Section 194T inserted by Finance (No. 2) Act 2024, effective 1 April 2025, requires every firm (partnership / LLP) to deduct TDS at 10% on payments to a partner by way of salary, remuneration, commission, bonus or interest, where the aggregate exceeds ₹20,000 per FY per partner. Earlier such payments were outside the TDS net. Firms must apply for TAN if not already held, deduct at 10% and file Form 26Q quarterly. The deduction is allowable to the firm under Section 40(b) within statutory caps; mismatch with 26Q triggers Section 40(a)(ia) disallowance.
Section 9(1)(vii) deems Fees for Technical Services to accrue in India on the same payer-source pattern as 9(1)(vi). FTS means consideration for managerial, technical or consultancy services (including provision of technical / other personnel) but excludes consideration for any construction, assembly, mining or like project, and excludes consideration chargeable as 'Salaries'. DTAAs typically narrow the definition with a 'make available' qualifier — services taxable as FTS only where they make technical knowledge / skill / process available to the recipient (India-USA, India-UK, India-Singapore).

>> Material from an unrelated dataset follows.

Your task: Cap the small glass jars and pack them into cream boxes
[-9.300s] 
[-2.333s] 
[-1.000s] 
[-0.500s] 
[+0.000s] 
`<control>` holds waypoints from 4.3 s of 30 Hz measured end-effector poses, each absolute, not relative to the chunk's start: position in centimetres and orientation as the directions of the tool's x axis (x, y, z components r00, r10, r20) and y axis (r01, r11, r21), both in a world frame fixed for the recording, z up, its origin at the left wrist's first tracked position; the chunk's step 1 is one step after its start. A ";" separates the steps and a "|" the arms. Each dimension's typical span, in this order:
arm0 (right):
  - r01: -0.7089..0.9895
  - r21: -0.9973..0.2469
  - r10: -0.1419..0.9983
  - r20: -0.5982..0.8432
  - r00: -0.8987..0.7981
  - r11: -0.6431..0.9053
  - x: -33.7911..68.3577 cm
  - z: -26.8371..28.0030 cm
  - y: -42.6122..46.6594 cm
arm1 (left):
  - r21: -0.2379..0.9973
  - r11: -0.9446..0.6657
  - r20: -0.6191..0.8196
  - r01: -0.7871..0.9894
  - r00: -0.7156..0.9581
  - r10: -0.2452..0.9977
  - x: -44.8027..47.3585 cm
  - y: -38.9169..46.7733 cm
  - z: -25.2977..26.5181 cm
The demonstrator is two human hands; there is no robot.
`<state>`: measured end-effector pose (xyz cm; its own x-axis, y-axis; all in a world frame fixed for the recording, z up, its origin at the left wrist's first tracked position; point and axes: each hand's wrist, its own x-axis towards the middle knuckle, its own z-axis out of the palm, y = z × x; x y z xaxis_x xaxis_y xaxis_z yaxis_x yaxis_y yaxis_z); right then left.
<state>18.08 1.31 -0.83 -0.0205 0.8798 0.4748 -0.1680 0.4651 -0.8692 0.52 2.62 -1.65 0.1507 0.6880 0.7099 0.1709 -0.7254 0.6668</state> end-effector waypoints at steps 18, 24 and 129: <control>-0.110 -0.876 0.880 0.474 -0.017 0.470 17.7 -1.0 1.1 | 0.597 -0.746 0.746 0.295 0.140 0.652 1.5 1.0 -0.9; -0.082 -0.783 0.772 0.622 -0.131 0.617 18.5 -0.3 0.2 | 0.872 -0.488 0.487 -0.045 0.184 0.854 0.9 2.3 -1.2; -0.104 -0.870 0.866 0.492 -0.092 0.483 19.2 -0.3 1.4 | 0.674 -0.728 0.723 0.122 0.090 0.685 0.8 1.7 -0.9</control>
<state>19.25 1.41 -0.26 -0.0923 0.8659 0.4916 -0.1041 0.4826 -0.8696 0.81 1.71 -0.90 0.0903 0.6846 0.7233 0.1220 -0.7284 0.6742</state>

Section 195(2) provides that where the payer considers that the whole sum payable to a non-resident is not chargeable to tax, or only a portion is chargeable, the payer may apply to the Assessing Officer for a certificate determining the appropriate proportion / rate at which TDS is to be deducted. Section 195(3) gives the payee a parallel right to apply for a nil-deduction certificate where conditions in Rule 29B are met. Certificate is typically used in transfer pricing situations or where payment characterisation is disputed (e.g., reimbursement vs FTS).
TDS Calculation near Washermanpet:

From Suryanarayana Chetty Street, Suryanarayana Street, Alagammal Street, Cemetry Road and East Kalmandapam Road through to Jeevarathinam Road, Kumalamman Koil Street, Thiruvottriyur High Road and Vaidhyanathan Bridge, our team covers TDS Calculation for businesses right across Washermanpet and its main commercial roads.